• **Problem statement**
The answer should be every line below, retyped exactly.
------------------------------------------------
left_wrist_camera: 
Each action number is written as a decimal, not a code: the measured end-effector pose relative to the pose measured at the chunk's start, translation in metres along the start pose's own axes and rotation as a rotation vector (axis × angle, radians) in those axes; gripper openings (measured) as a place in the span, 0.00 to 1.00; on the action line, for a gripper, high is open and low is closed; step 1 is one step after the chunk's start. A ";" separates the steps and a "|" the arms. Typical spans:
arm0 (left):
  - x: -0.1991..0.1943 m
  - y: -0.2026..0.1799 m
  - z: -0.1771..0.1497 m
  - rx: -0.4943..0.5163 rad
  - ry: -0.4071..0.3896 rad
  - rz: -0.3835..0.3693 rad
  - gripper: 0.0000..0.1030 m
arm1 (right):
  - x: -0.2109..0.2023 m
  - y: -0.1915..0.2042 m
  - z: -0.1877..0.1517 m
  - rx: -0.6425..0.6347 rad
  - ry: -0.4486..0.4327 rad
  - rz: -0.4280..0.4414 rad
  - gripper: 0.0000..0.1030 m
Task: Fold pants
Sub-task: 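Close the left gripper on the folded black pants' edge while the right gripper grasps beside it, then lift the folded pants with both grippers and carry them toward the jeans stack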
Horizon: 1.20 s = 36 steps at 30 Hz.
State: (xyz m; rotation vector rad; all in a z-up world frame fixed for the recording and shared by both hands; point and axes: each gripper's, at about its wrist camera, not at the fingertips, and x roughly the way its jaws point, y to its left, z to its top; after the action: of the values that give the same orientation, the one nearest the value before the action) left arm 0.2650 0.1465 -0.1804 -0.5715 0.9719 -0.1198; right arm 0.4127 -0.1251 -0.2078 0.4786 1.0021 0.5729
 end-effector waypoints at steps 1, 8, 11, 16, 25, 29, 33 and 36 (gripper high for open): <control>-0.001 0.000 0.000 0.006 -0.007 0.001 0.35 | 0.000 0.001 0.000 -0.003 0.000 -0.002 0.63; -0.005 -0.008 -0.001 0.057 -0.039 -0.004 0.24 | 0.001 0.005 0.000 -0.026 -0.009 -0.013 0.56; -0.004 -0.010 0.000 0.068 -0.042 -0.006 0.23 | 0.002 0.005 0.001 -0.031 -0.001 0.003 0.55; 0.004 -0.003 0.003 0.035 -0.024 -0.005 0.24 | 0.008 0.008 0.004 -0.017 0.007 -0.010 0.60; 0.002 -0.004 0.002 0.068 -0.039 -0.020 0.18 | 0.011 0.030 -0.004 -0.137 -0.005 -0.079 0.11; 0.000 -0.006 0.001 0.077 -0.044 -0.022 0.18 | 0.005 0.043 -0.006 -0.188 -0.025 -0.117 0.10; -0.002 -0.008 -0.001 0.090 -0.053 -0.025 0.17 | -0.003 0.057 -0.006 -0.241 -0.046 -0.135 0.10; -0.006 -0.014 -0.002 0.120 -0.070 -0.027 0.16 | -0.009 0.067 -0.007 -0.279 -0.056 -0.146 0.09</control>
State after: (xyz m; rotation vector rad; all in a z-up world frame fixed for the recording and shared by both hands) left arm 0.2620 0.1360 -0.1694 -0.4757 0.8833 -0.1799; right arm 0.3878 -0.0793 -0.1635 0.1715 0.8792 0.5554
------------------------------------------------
• **Result of the task**
left_wrist_camera: 
Each action number is written as a decimal, not a code: the measured end-effector pose relative to the pose measured at the chunk's start, translation in metres along the start pose's own axes and rotation as a rotation vector (axis × angle, radians) in those axes; gripper openings (measured) as a place in the span, 0.00 to 1.00; on the action line, for a gripper, high is open and low is closed; step 1 is one step after the chunk's start. A ";" separates the steps and a "|" the arms. Typical spans:
arm0 (left):
  - x: -0.1991..0.1943 m
  - y: -0.2026..0.1799 m
  - z: -0.1771..0.1497 m
  - rx: -0.4943..0.5163 rad
  - ry: -0.4071..0.3896 rad
  - rz: -0.3835..0.3693 rad
  - gripper: 0.0000..0.1030 m
arm1 (right):
  - x: -0.2109..0.2023 m
  - y: -0.1915..0.2042 m
  - z: -0.1877..0.1517 m
  - rx: -0.6425..0.6347 rad
  - ry: -0.4486..0.4327 rad
  - rz: -0.4280..0.4414 rad
  - gripper: 0.0000..0.1030 m
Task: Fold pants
Sub-task: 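Close the left gripper on the folded black pants' edge while the right gripper grasps beside it, then lift the folded pants with both grippers and carry them toward the jeans stack
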Horizon: 1.20 s = 36 steps at 30 Hz.
State: (xyz m; rotation vector rad; all in a z-up world frame fixed for the recording and shared by both hands; point and axes: each gripper's, at about its wrist camera, not at the fingertips, and x roughly the way its jaws point, y to its left, z to its top; after the action: of the values that give the same orientation, the one nearest the value before the action) left arm 0.2650 0.1465 -0.1804 -0.5715 0.9719 -0.1198; right arm 0.4127 -0.1251 -0.2078 0.4786 1.0021 0.5729
 end-effector waypoints at steps 1, 8, 11, 16, 25, 29, 33 and 36 (gripper high for open): <control>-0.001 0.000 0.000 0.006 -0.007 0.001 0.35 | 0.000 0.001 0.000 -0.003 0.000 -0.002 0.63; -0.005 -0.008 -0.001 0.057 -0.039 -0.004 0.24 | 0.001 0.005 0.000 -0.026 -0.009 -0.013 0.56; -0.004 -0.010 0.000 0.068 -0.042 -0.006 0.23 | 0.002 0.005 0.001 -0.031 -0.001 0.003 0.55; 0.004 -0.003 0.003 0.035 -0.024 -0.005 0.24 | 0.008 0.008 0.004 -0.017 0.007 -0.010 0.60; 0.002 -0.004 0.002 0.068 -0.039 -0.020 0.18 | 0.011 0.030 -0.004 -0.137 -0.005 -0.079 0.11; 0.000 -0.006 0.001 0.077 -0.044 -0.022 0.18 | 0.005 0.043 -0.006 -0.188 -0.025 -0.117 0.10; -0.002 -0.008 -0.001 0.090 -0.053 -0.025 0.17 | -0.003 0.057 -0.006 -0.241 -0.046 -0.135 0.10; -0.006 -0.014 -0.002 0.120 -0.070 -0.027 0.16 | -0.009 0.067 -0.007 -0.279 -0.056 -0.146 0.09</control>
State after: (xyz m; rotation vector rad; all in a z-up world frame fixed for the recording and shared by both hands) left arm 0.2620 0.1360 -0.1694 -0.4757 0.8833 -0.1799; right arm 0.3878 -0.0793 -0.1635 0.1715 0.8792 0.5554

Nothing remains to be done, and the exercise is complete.